= Keian Uprising =

Military conflict

The Keian Uprising (慶安事件, Keian Jiken) was a failed coup d'état attempt carried out against the Tokugawa shogunate of Japan in 1651, by a number of rōnin. Though it failed, the event is historically significant as an indication of a wider problem of disgruntled rōnin throughout the country at the time. Masterminded by Yui Shōsetsu and Marubashi Chūya, the uprising is named after the Keian era in which it took place.

According to strategist Yui's plan, Marubashi would take Edo Castle, the headquarters of the shogunate, using barrels of gunpowder to begin a fire which would rage through Edo, the capital. In the confusion, with the authorities distracted by firefighting efforts, the rōnin would storm the castle and kill key high officials.

At the same time, Yui would lead a second group and seize the Tokugawa stronghold in Sunpu (modern-day city of Shizuoka). Further action was planned for Osaka Castle and Kyoto. They timed their rebellion to take advantage of the death of shōgun Tokugawa Iemitsu, as his successor, Ietsuna, was still a child. The conspirators aimed to force the shogunate to relax its policies of seizing hans and dispossessing daimyōs, which under Iemitsu had deprived tens of thousands of samurai of position and income, adding them to the ranks of rōnin.

Ultimately, however, the uprising failed when the conspirators' plan was discovered. Marubashi Chūya fell ill, and, talking through his fever dreams, revealed secrets which made their way to the authorities by the time the rebels were ready to move.
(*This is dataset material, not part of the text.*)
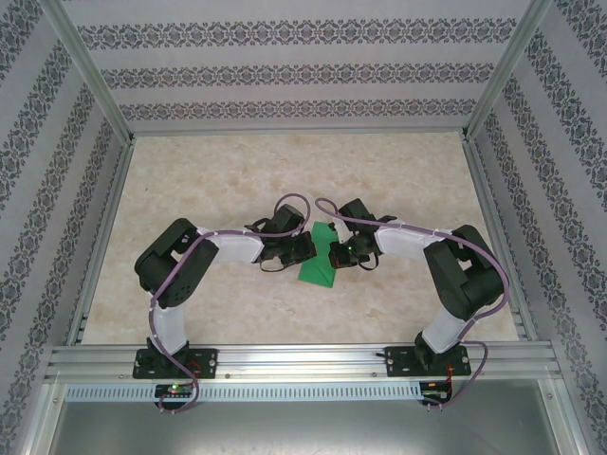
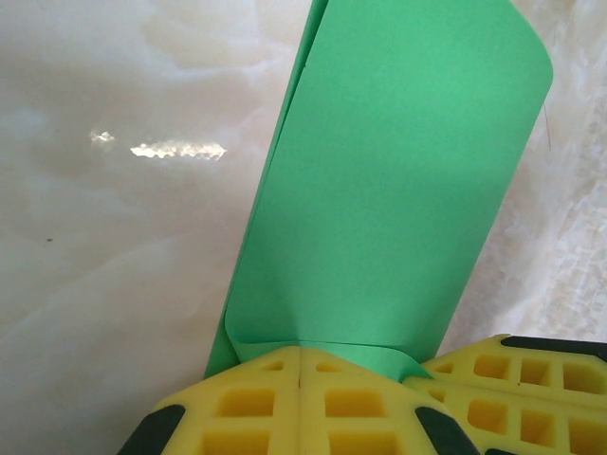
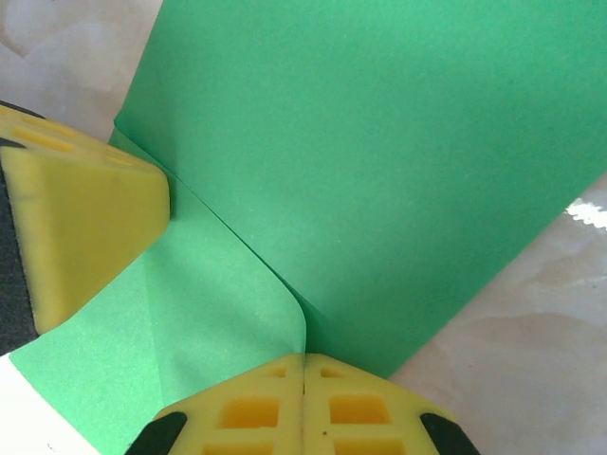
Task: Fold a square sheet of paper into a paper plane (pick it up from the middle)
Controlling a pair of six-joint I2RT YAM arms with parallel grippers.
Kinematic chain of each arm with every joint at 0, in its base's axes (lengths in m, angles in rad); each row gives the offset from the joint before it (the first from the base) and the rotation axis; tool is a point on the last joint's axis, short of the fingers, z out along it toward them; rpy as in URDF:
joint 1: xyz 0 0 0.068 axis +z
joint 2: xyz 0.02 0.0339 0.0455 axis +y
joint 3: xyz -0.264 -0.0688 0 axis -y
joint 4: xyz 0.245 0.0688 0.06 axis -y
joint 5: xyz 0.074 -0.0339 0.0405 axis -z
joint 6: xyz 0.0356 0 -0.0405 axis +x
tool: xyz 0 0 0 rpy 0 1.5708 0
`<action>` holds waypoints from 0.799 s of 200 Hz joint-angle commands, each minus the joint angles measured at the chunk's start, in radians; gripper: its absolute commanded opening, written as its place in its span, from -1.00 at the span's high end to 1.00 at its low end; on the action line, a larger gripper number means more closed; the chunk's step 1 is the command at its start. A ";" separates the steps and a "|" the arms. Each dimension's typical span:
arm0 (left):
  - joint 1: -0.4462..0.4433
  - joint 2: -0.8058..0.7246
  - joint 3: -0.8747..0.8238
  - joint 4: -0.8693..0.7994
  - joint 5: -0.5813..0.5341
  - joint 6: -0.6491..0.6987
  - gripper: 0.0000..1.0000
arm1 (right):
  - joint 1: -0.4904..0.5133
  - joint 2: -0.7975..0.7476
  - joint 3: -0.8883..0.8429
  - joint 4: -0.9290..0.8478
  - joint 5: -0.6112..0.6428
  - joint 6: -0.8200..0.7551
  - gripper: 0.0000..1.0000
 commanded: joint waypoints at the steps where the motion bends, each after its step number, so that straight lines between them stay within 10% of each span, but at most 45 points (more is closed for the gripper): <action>1: 0.004 -0.015 0.000 -0.086 -0.052 0.018 0.94 | 0.003 0.042 -0.011 -0.019 0.037 -0.007 0.94; 160: 0.015 0.024 0.022 -0.130 -0.138 0.014 0.92 | 0.004 0.051 -0.008 -0.019 0.032 -0.009 0.94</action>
Marubashi was arrested and executed in Edo; Yui Shōsetsu escaped that fate by committing seppuku, in Sunpu, upon finding himself surrounded by police. Several of the rebels committed suicide alongside him. The families of the conspirators as well were then tortured and killed by the authorities, as was usual at the time; several were crucified.

In the aftermath of the suppression of the uprising, the shogunal Elders (Rōjū) met to discuss the origins of the uprising, and how to prevent similar events from occurring in the future. Originally, most of the Elders sought to take severe measures, including expelling all rōnin from the city, but they were eventually convinced by Abe Tadaaki to take a more rational tack. He suggested reducing the number of rōnin opposed to the shogunate, not through expulsion, but by introducing more favorable policies. In particular, he convinced the council that the shogunate ought to do away with the law of escheatment, and to work to help rōnin settle into proper jobs. Forcefully expelling a great number of people from the city, he argued, would only serve to create more opposition to the government.

Far from being an isolated incident, the Keian Uprising was followed by an event the following year involving several hundred rōnin, and another soon afterwards in Sado. These were not directly related, that is, none of the persons involved were the same, nor did they follow a single leader or organized ideology. Despite this, or perhaps because of it, it is significant to note how widespread the distaste for the shogunate was at this time, and the degree of the "problem" of the rōnin throughout the country.